In this setup, the AIXI is motivated to increase the number of Grues in its universe (its utility is the time integral of the number of Grues at each time-step, with some cutoff or discounting). At each time step, the AIXI produces its output, and receives observations. These observations include the number of current Grues and the current time (in our universe, it could deduce the time from the position of stars, for instance). The first bit of the AIXI's output is the most important: if it outputs 1, a Grue is created, and if it outputs 0, a Grue is destroyed. The AIXI has been in existence for long enough to figure all this out.

Protecting its existence

Here there is a power button in the universe, which, if pressed, will turn the AIXI off for the next timestep. The AIXI can see this button being pressed.

What happens from the AIXI perspective if the button is pressed? Well, all it detects is a sudden increase in the time step. The counter goes from n to n+2 instead of to n+1: the universe has jumped forwards.

For some utility functions this may make no difference (for instance if it only counts Grues at times it can observe), but for others it will (if it uses the outside universe's clock for it's own utility). More realistically, the universe will likely have entropy: when the AIXI is turned off and isn't protecting its Grues, they have a chance of decaying or being stolen. Thus the AIXI will come to see the power button as something negative: if pressed, it will likely lose something, so it will act to prevent the power button from being pressed.

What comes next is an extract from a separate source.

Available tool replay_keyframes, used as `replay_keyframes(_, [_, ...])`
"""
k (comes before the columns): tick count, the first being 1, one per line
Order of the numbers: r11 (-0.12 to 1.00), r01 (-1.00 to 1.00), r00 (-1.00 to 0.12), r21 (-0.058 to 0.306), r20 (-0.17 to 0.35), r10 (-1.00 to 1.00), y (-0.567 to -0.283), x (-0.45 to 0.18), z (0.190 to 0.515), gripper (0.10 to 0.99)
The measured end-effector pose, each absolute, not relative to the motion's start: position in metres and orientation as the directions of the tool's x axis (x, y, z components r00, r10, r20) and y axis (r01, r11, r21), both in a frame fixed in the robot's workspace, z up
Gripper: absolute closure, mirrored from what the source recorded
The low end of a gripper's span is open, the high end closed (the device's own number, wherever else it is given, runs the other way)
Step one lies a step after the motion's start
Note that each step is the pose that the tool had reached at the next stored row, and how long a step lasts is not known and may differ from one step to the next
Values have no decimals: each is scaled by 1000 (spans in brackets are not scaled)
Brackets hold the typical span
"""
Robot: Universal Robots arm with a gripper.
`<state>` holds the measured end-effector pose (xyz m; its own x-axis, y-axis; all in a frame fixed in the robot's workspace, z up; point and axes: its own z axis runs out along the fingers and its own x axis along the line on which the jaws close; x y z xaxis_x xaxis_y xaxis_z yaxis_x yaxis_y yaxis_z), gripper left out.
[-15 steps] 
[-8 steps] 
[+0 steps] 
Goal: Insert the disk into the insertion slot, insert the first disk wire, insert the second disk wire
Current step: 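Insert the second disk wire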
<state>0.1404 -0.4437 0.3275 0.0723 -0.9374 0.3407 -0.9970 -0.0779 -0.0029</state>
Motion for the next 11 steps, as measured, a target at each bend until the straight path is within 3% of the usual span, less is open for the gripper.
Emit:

The AIXI might further generalise: its model for how the power button causes the universe to jump forward may be very complicated, and may cause it to protect other things connected with the power button. Especially if it has experience with other factors that might cause it to turn off or stutter, such as power surges or motion-related shocks. In this way, an AIXI will most likely end up protecting itself, even without "realising" what it is.

Protecting its algorithm

Now the button is a not a power button, but it instead either flips the AIXI's utility function, or reverses its decision algorithm. These two changes are equivalent: instead of outputting an initial 1 and creating a Grue, it will output an initial 0 and destroy a Grue.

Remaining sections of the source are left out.